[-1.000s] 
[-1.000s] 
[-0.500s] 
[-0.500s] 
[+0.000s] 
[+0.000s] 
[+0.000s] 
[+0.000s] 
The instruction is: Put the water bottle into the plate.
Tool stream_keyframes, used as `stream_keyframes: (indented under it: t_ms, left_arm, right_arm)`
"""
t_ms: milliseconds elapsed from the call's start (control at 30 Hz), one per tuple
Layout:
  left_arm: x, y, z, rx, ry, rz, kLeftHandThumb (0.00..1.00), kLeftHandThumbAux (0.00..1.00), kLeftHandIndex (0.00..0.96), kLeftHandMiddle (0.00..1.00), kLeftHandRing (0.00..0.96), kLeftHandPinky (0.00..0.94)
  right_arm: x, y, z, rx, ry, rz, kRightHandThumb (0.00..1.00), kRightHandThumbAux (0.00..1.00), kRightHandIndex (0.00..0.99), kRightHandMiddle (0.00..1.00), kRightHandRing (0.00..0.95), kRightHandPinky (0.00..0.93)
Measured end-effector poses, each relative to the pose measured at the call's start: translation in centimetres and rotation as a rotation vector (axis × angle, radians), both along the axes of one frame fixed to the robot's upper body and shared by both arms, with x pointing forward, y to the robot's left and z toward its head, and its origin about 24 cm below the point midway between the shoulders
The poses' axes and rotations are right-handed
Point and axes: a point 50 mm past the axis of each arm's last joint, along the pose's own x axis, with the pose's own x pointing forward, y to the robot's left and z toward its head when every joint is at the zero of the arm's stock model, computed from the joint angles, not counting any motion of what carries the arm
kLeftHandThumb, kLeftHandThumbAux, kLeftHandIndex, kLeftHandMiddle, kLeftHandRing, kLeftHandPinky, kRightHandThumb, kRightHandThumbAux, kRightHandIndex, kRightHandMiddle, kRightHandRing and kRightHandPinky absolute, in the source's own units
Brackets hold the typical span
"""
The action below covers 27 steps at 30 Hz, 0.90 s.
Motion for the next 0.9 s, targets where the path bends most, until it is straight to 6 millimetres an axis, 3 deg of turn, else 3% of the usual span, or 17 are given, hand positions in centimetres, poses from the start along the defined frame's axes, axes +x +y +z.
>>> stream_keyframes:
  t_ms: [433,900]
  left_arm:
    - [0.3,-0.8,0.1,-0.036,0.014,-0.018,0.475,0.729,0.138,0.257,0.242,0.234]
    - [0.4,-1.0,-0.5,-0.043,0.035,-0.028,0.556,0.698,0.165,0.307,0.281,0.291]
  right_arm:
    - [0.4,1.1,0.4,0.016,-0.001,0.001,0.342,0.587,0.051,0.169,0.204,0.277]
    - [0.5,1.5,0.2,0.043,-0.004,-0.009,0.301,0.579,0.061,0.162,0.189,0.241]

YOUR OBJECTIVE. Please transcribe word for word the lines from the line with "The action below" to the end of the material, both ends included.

FINISHED EXERCISE.
The action below covers 27 steps at 30 Hz, 0.90 s.
Motion for the next 0.9 s, targets where the path bends most, until it is straight to 6 millimetres an axis, 3 deg of turn, else 3% of the usual span, or 17 are given, hand positions in centimetres, poses from the start along the defined frame's axes, axes +x +y +z.
>>> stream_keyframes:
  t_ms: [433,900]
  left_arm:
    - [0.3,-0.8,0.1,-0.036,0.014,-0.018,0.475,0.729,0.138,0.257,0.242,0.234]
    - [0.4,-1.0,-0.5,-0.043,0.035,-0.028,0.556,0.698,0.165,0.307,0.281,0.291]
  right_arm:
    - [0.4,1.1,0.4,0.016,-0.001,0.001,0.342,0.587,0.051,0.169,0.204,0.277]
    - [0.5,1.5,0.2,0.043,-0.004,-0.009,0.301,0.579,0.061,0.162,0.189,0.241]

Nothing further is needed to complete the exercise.